Here is how I make chicken soup, and why I do it. I think chicken soup is one of the most economical and delicious meals out there. Here is why –
- Buy a grilled chicken at the store. It can be plain or flavored, but it has to be cooked – it is just faster and easier that way. The cost is about $8 maybe at most, and should last as the main protein for a couple of meals at least. You can eat chicken pieces on their own, make tacos with chicken pieces, or add chicken to salads, egg dishes, or pastas.
- Once most of the easily detachable meat has been eaten, pull all the rest of the meat off, and separate meat from bones and leftover skin and fat drippings. Place meat into a small container, add to meals, or just eat plain. Place bones, skin, fat and drippings into a soup pot.
- Vegetables are not absolutely necessary, and are additional elements that will add a lot of flavor. Prepare your vegetables if you have any. Use whatever you have on hand. There is a simple formula – use a few root vegetables, some greens, and an onion. Root vegetables I use – rutabaga, swede, potatoes, carrots, parsnips. Greens I use – celery, broccoli stalks. Onions can be yellow, white, leeks, or red onions. I use whatever I have in the fridge. Today I had a red onion, a few potatoes, carrots, and celery. To prepare the vegetables you have to wash them thoroughly, cut off the ends, peel the skin off, and you are all set. See the picture to know what you are looking for.
- Prepare herbs and spices. I usually use salt – about 1/4 teaspoon for a pot, full peppercorns of black pepper – a handful, some bay leaves, some green fresh or dried herbs, usually sage, thyme or rosemary, and today I have also added fresh ginger.
- Place all the chicken bones, skin, vegetables, and herbs in a pot. Cover with water and let the water boil for several hours at low heat until the soup changes in color, and you start smelling it.

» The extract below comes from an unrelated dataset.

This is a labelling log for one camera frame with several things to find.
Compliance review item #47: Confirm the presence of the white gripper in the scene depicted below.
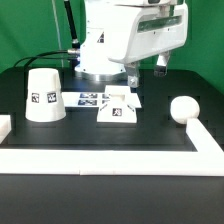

- The broth is ready. Taste it. You can add more salt if you like. Strain your broth getting rid of all of the bones, boiled vegetables and herbs. Leave the broth on the counter to cool before placing in the fridge.
- Now you can make soup out of your broth. If you are not going to use it, you can freeze the broth. If you want to use it, you can make some soup out of it. Here are some suggestions – you can add chopped carrots, celery to the broth, then add some small pasta pieces, and at the end add your reserved chicken pieces – and you get yourself a chicken soup. You can also make soup with some odds and ends like chopped garlic, some rainbow chard, some leftover meat, and fresh cilantro. Adjust flavors to taste – and enjoy!
- By the way, chicken soup can also be modified for leftover turkey! Leftover duck, leftover pork even!